*ASSIGNMENT*
Go through the listing below and list every line with "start".

————

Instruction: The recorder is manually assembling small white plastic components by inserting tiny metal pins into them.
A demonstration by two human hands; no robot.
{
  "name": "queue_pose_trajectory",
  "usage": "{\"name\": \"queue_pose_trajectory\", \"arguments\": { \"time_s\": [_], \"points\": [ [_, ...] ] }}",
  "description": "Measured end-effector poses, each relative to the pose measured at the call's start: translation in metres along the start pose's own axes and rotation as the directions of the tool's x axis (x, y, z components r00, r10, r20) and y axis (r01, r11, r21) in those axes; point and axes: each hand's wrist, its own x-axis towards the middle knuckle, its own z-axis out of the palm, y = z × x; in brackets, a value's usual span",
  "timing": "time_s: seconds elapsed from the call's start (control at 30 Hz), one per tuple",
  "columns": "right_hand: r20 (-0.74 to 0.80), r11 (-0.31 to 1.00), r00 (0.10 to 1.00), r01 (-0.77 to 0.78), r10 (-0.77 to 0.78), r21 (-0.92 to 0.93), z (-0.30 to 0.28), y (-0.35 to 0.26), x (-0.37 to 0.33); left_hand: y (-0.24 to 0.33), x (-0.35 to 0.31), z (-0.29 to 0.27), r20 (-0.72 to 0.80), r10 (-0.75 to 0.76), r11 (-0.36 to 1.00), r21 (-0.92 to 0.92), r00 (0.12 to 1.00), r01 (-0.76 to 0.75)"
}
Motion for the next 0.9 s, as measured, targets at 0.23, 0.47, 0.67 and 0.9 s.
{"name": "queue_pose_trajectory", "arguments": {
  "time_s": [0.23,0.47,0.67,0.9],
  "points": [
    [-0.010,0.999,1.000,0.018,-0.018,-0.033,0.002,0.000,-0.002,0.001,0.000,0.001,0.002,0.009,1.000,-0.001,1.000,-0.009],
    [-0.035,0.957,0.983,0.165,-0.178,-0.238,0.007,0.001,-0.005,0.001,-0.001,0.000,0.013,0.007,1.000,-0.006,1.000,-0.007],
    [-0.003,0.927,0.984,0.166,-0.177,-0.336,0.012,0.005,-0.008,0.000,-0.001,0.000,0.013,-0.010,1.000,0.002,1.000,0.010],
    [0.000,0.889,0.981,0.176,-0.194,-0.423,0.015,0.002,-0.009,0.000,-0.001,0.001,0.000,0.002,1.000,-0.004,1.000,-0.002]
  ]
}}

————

*RESPONSE BELOW*
  "description": "Measured end-effector poses, each relative to the pose measured at the call's start: translation in metres along the start pose's own axes and rotation as the directions of the tool's x axis (x, y, z components r00, r10, r20) and y axis (r01, r11, r21) in those axes; point and axes: each hand's wrist, its own x-axis towards the middle knuckle, its own z-axis out of the palm, y = z × x; in brackets, a value's usual span",
  "timing": "time_s: seconds elapsed from the call's start (control at 30 Hz), one per tuple",

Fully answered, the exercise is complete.